What the task requires
Return the listing below exactly as it stands. Pictures stay out.

Exercise data
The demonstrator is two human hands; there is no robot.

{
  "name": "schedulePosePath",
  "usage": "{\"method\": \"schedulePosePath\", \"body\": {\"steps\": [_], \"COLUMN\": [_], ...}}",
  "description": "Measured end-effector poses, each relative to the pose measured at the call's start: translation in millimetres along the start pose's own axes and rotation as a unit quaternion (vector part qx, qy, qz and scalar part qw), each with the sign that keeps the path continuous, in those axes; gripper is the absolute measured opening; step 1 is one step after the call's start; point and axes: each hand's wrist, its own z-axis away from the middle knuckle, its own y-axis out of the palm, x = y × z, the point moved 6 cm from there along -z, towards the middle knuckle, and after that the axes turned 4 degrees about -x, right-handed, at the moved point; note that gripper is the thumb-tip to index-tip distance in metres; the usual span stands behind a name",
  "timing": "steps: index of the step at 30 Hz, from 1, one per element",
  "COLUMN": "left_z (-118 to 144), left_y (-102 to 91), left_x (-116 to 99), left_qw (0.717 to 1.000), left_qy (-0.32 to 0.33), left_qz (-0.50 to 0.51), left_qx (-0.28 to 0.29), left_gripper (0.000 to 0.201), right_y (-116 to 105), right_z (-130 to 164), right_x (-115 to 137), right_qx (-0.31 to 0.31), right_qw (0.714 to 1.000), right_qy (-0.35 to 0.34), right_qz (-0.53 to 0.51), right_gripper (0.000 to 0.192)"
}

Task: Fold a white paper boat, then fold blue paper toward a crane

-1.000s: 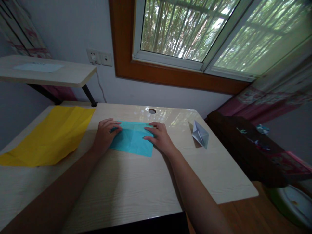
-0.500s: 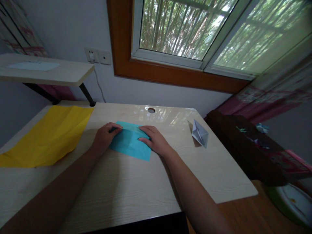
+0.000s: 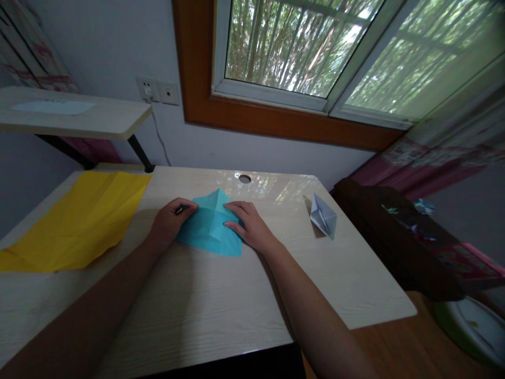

Task answer
The demonstrator is two human hands; there is no robot.

{
  "name": "schedulePosePath",
  "usage": "{\"method\": \"schedulePosePath\", \"body\": {\"steps\": [_], \"COLUMN\": [_], ...}}",
  "description": "Measured end-effector poses, each relative to the pose measured at the call's start: translation in millimetres along the start pose's own axes and rotation as a unit quaternion (vector part qx, qy, qz and scalar part qw), each with the sign that keeps the path continuous, in those axes; gripper is the absolute measured opening; step 1 is one step after the call's start; point and axes: each hand's wrist, its own z-axis away from the middle knuckle, its own y-axis out of the palm, x = y × z, the point moved 6 cm from there along -z, towards the middle knuckle, and after that the axes turned 4 degrees about -x, right-handed, at the moved point; note that gripper is the thumb-tip to index-tip distance in metres; the usual span stands behind a name",
  "timing": "steps: index of the step at 30 Hz, from 1, one per element",
  "COLUMN": "left_z (-118 to 144), left_y (-102 to 91), left_x (-116 to 99), left_qw (0.717 to 1.000), left_qy (-0.32 to 0.33), left_qz (-0.50 to 0.51), left_qx (-0.28 to 0.29), left_gripper (0.000 to 0.201), right_y (-116 to 105), right_z (-130 to 164), right_x (-115 to 137), right_qx (-0.31 to 0.31), right_qw (0.714 to 1.000), right_qy (-0.35 to 0.34), right_qz (-0.53 to 0.51), right_gripper (0.000 to 0.192)"
}

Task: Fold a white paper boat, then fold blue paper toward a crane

-1.000s: 
-0.500s: 
+0.000s: 

Nothing remains to be done, and the exercise is complete.